### [Goal of the exercise]
Some lines below hold "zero". Pick them out and copy them.

── Information supplied

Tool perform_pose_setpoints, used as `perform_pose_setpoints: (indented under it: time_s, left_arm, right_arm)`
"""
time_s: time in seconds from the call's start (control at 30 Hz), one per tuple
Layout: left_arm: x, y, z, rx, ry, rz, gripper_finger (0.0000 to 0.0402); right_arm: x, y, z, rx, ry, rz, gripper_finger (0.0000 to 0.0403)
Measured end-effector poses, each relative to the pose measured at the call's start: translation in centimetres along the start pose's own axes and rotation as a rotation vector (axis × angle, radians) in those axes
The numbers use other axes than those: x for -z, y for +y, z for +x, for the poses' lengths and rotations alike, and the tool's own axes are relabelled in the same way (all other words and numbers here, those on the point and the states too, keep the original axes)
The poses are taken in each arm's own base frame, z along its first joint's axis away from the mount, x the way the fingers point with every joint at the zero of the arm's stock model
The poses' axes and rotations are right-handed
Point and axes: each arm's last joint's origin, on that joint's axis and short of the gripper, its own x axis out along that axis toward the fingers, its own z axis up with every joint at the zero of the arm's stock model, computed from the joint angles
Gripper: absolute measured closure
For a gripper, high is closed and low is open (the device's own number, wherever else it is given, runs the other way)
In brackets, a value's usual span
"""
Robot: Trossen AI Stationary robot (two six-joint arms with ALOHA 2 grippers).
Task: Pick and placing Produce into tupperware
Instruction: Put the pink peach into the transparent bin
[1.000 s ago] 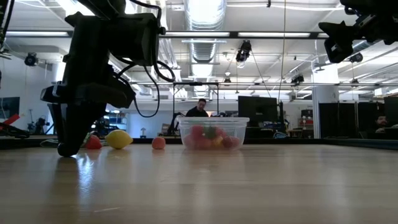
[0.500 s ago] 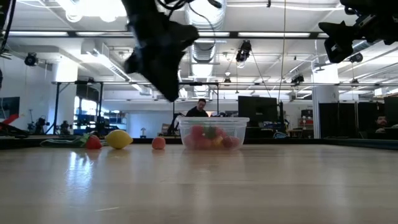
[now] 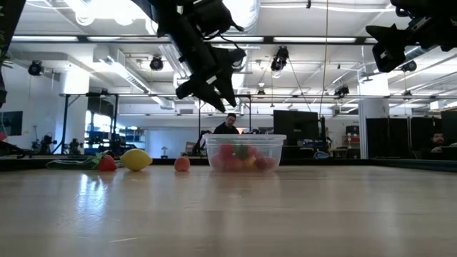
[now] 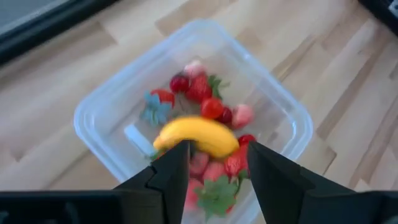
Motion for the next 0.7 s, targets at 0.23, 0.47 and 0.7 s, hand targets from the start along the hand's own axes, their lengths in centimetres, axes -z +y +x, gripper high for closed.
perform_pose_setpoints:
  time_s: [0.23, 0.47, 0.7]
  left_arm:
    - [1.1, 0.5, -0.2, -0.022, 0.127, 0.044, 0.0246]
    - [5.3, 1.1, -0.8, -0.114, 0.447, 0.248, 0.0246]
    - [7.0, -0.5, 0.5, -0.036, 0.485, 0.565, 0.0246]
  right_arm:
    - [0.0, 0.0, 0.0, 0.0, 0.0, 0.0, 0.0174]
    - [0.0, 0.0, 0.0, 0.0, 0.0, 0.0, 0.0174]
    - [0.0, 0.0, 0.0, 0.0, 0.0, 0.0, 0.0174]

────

### [Answer to this exercise]
The poses are taken in each arm's own base frame, z along its first joint's axis away from the mount, x the way the fingers point with every joint at the zero of the arm's stock model
Point and axes: each arm's last joint's origin, on that joint's axis and short of the gripper, its own x axis out along that axis toward the fingers, its own z axis up with every joint at the zero of the arm's stock model, computed from the joint angles

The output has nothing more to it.